§ What needs to be done: Find the word "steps" in the listing; pull out each line holding it.

§ Data below:
--- START ---

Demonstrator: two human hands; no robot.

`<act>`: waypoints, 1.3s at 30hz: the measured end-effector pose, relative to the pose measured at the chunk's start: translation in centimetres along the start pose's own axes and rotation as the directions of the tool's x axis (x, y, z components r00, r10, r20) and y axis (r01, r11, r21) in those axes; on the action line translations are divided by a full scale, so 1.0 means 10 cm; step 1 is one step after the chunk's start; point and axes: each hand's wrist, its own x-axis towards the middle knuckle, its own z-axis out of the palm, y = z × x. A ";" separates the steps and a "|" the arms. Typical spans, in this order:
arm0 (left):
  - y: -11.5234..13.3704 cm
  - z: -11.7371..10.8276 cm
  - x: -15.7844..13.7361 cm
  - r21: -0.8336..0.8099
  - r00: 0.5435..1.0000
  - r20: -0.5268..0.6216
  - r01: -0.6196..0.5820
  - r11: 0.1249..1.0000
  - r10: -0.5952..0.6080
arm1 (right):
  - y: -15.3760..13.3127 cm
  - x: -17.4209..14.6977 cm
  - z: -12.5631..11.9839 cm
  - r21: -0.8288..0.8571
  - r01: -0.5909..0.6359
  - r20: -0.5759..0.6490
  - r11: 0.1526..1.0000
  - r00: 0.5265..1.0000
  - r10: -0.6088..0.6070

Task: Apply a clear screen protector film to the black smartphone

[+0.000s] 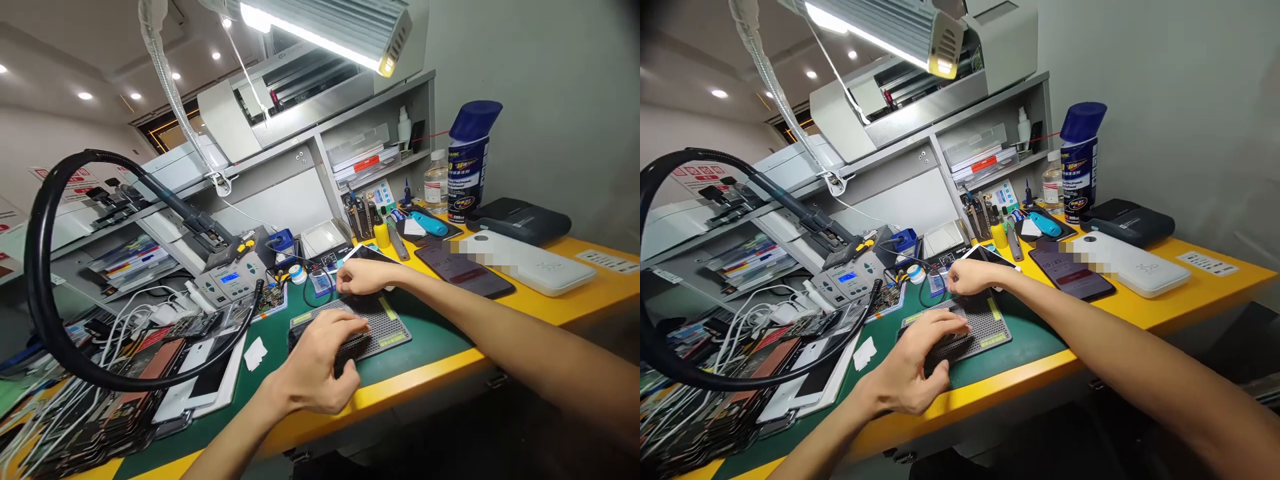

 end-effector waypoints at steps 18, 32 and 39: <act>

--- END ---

§ Completed task:
`<act>`: waypoints, 1.3s at 30hz: the measured end-effector pose, relative to the pose measured at the chunk's start: translation in centimetres along the start pose's own axes and rotation as the directions of the tool's x axis (x, y, z components r00, r10, r20) and y axis (r01, r11, r21) in those axes; on the action line translations are divided by a full scale, so 1.0 means 10 cm; step 1 is one step after the chunk's start; point and axes: each hand's wrist, its own x-axis towards the middle knuckle, its own z-axis out of the palm, y = z × x. A ";" separates the steps and a "|" the arms. Typical spans, in this order:
 end-effector waypoints at steps 18, 32 and 39: <act>

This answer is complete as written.